## Task requirements
Taking the first line of the listing as the start and the line containing "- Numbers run" as the end, reproduce everything in between exactly, both ends included.

## Given material

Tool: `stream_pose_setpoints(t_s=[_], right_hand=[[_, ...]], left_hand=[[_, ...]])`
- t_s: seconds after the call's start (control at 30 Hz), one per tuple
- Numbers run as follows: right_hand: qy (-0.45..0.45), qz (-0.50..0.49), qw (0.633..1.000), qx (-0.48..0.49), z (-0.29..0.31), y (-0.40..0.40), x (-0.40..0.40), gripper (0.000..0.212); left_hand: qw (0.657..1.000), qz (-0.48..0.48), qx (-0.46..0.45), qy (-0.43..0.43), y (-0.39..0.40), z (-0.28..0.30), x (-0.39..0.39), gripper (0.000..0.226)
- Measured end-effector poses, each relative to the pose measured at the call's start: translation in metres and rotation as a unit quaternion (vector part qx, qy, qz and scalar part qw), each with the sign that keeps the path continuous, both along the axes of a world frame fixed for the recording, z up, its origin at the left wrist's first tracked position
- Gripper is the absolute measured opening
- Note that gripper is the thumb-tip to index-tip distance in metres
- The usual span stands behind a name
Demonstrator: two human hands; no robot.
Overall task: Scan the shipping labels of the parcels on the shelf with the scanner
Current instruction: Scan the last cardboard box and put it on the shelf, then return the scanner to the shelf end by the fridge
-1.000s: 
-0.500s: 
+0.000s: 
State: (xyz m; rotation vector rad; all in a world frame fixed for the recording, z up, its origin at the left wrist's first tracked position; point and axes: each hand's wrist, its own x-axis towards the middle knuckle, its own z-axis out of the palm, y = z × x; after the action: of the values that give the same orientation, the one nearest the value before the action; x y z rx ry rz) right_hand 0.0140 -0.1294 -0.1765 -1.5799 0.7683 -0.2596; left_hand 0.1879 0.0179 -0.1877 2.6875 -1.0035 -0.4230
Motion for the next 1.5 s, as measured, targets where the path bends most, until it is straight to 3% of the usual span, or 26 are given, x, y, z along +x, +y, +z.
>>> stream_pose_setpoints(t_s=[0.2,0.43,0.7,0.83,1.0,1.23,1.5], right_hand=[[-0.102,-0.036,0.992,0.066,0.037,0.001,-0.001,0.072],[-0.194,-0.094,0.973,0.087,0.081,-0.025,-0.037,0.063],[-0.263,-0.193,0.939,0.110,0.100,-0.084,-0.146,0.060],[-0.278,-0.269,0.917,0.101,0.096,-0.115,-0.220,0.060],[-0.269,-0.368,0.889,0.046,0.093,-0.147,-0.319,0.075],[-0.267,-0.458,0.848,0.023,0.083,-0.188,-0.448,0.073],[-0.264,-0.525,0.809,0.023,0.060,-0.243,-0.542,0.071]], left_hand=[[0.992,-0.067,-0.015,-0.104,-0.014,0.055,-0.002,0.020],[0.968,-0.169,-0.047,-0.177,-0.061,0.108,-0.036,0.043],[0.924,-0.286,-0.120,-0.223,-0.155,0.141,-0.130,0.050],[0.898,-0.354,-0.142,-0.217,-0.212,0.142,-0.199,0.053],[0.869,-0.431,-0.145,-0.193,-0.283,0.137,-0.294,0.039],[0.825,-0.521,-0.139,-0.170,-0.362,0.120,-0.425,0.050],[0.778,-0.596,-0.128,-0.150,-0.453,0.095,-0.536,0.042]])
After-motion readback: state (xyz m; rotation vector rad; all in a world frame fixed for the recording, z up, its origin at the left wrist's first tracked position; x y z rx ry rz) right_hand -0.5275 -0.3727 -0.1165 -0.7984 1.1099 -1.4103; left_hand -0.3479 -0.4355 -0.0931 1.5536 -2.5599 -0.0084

## Answer area
Tool: `stream_pose_setpoints(t_s=[_], right_hand=[[_, ...]], left_hand=[[_, ...]])`
- t_s: seconds after the call's start (control at 30 Hz), one per tuple
- Numbers run as follows: right_hand: qy (-0.45..0.45), qz (-0.50..0.49), qw (0.633..1.000), qx (-0.48..0.49), z (-0.29..0.31), y (-0.40..0.40), x (-0.40..0.40), gripper (0.000..0.212); left_hand: qw (0.657..1.000), qz (-0.48..0.48), qx (-0.46..0.45), qy (-0.43..0.43), y (-0.39..0.40), z (-0.28..0.30), x (-0.39..0.39), gripper (0.000..0.226)

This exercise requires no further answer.